The United States hopes to deploy its Terminal High Altitude Area Defense or THAAD system to the Korean peninsula as soon as possible.
"We'd like to see this move as quickly as possible. We are beginning the consultations now in the coming days with the South Koreans and we expect this will move in an expeditious fashion."
The official's remarks come after South Korea and the United States agreed to discuss the matter on Sunday, the same day North Korea launched its long-range rocket.
Citing a U.S. official, CNN reported that Washington wanted to deploy THAAD as early as next week, adding to speculation the system could be on South Korean soil soon.
On Monday, U.S. President Barack Obama said for the first time that Washington and Seoul were in talks over boosting missile defense capabilities to prevent any possibility that North Korea could hit U.S. facilities or populations.
The White House reaffirmed the THAAD system is intended to protect South Korea.
"As a result of this launch the United States has begun formal consultations with our allies in South Korea about, about moving equipment and technology that could support a THAAD system into South Korea to protect our allies there."
The White House added THAAD would only be used to counter threats from Pyongyang -- a statement echoed by the Pentagon.
"If the THAAD system were to be deployed to the Korean Peninsula, it would be focused solely on North Korea and contribute to a layered missile defense."

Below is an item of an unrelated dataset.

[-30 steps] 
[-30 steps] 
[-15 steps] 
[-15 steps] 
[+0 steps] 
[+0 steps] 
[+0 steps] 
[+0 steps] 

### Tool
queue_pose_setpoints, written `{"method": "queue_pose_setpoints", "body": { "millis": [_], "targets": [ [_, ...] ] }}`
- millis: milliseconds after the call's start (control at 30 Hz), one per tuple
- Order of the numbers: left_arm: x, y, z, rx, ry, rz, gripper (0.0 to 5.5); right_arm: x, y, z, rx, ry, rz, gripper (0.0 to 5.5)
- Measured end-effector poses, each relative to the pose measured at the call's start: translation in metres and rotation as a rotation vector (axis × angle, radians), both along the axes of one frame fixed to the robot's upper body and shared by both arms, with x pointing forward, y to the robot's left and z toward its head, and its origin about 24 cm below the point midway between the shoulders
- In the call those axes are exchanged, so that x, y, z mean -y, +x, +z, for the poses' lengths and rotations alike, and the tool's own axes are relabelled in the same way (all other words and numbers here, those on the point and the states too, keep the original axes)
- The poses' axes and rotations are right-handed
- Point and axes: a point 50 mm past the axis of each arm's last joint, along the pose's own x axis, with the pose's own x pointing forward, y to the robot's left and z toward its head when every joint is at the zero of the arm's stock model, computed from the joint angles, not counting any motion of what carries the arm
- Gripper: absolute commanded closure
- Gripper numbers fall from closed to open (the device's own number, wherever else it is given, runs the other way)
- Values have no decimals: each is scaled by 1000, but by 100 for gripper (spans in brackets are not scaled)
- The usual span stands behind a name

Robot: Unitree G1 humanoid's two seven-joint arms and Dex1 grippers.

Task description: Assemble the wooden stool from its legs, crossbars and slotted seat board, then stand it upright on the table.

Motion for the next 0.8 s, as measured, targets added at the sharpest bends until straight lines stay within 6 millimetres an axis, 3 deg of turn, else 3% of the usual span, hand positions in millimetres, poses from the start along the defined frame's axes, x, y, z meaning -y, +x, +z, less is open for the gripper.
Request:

China is deeply opposed to the deployment, as THAAD's radar has a radius of some two-thousand kilometers, meaning it could cover half of mainland China when deployed in Pyeongtaek, one of the candidate locations for the THAAD system.
China's foreign ministry says the deployment of such a powerful piece of military hardware to the peninsula would detract from efforts to maintain peace and security in the region.
Connie Kim, Arirang News.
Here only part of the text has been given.